__What you need to do__. When you reach the line in the listing below that contains "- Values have", begin returning lines exactly as written, and stop after the line that contains "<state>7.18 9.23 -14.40". Return no other lines.

__Data below__.

*** Begin section ***

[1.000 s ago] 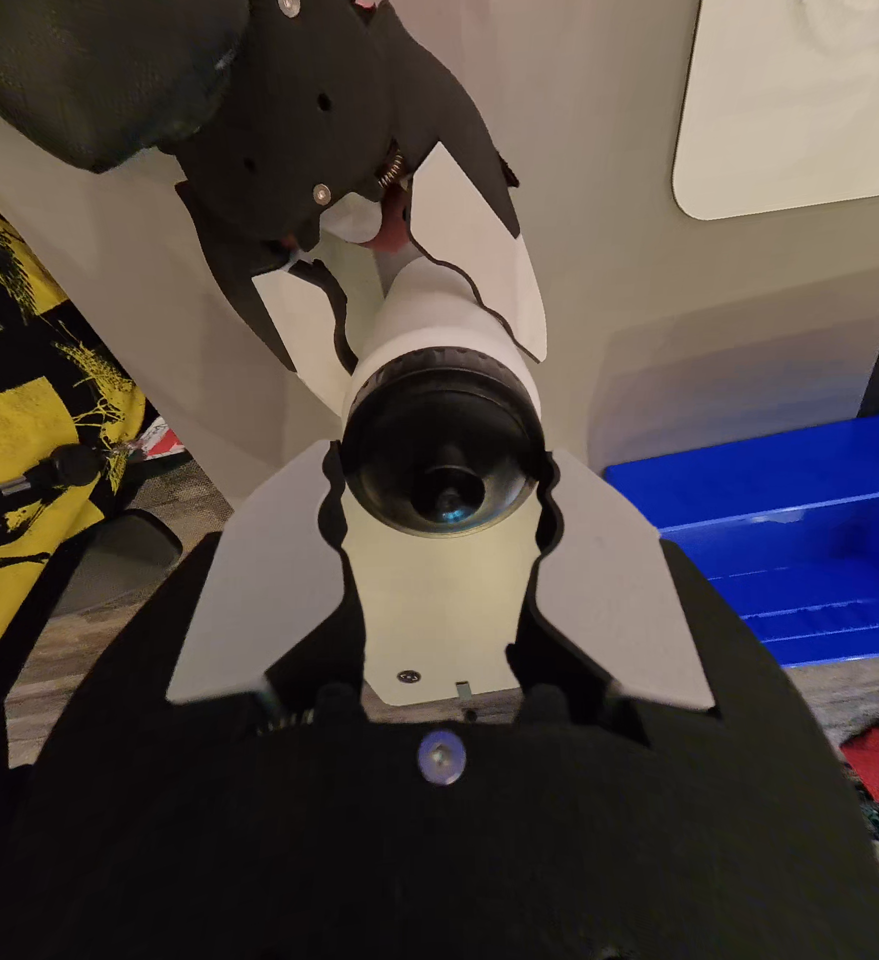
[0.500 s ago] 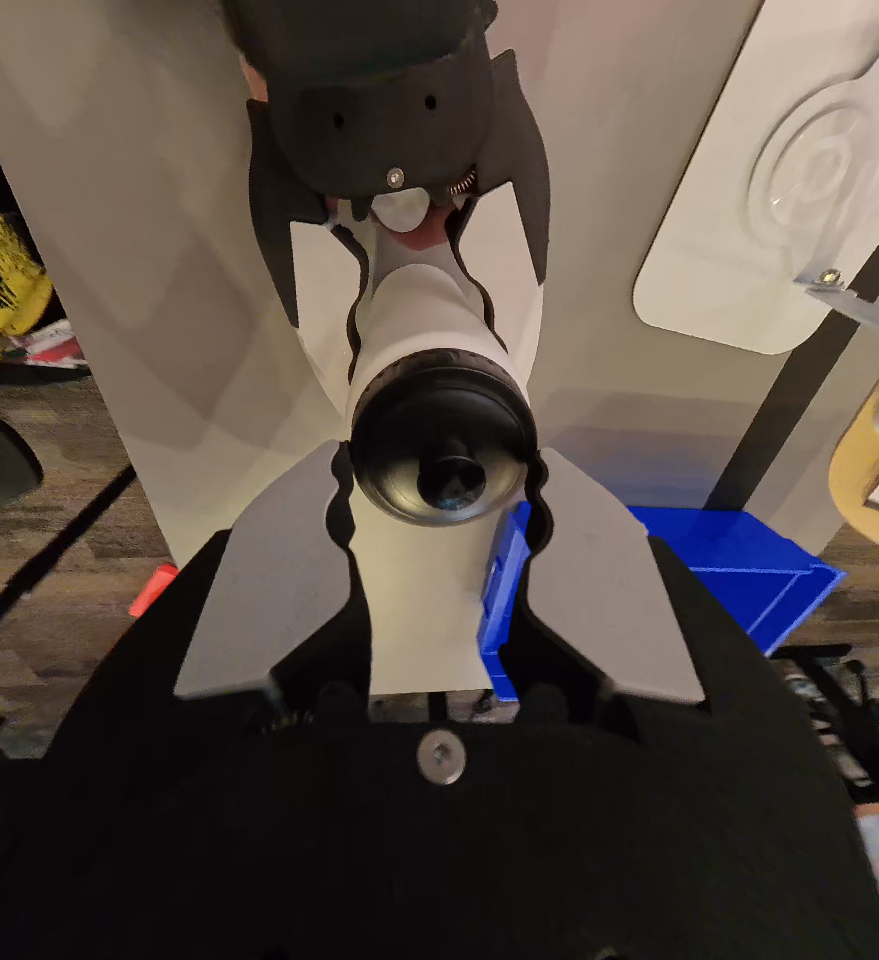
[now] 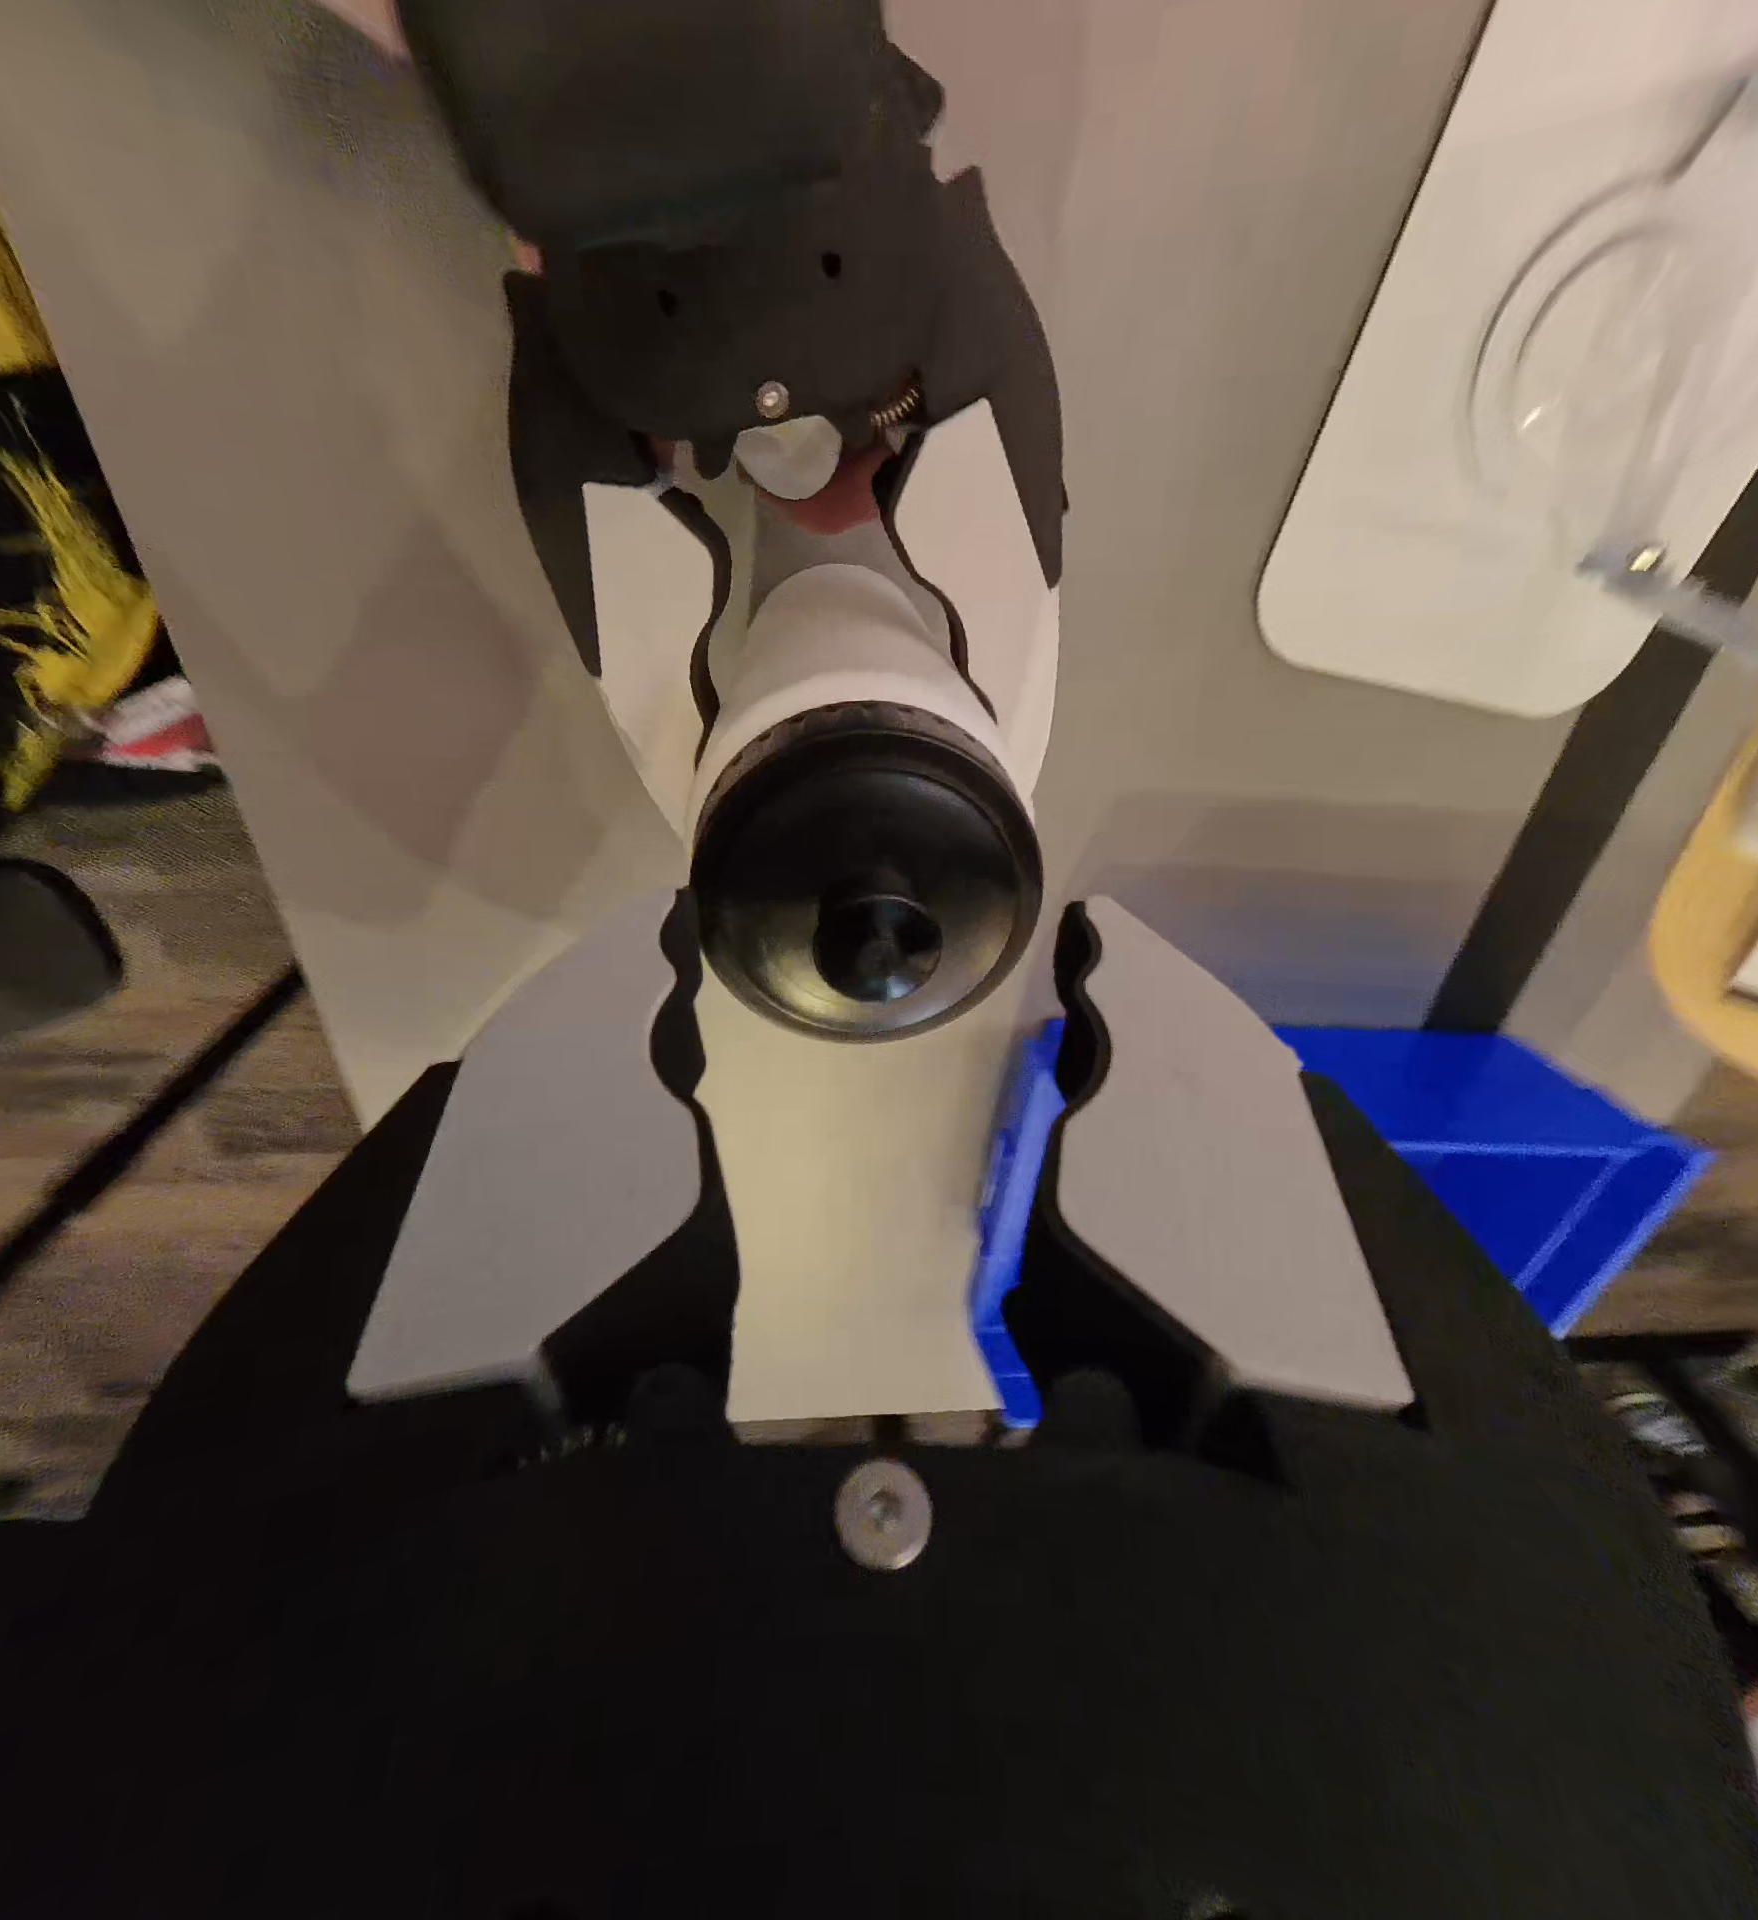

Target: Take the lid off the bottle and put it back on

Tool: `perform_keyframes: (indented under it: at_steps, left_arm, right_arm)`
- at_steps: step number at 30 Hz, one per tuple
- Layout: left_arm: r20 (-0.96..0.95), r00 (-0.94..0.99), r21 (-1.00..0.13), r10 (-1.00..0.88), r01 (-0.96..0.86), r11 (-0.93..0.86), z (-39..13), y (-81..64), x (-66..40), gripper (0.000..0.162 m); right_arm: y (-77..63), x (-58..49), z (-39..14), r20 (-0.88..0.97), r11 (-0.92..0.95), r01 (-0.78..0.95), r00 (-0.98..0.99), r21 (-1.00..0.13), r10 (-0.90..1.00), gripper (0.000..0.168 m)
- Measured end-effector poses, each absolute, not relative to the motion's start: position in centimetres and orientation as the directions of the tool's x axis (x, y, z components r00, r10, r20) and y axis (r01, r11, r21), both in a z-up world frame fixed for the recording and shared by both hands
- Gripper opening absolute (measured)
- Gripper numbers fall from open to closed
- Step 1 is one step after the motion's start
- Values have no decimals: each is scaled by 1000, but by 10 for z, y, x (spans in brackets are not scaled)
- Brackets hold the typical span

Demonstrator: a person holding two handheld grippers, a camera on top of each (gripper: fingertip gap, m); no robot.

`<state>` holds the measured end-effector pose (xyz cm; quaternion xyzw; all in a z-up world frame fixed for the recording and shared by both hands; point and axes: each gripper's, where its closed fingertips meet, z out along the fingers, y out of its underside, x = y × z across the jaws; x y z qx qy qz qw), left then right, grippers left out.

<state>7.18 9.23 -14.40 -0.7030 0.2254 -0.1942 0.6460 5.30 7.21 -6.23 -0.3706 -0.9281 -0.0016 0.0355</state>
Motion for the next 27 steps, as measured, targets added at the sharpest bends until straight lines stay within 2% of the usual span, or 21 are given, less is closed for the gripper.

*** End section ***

__Your response__.
- Values have no decimals: each is scaled by 1000, but by 10 for z, y, x (spans in brackets are not scaled)
- Brackets hold the typical span

Demonstrator: a person holding two handheld grippers, a camera on top of each (gripper: fingertip gap, m); no robot.

`<state>` holds the measured end-effector pose (xyz cm; quaternion xyzw; all in a z-up world frame fixed for the recording and shared by both hands; point and axes: each gripper's, where its closed fingertips meet, z out along the fingers, y out of its underside, x = y × z across the jaws; x y z qx qy qz qw), left then right, grippers left out.

<state>7.18 9.23 -14.40 -0.7030 0.2254 -0.1942 0.6460 5.30 7.21 -6.23 -0.3706 -0.9281 -0.0016 0.0355</state>

Nothing further is needed for the answer.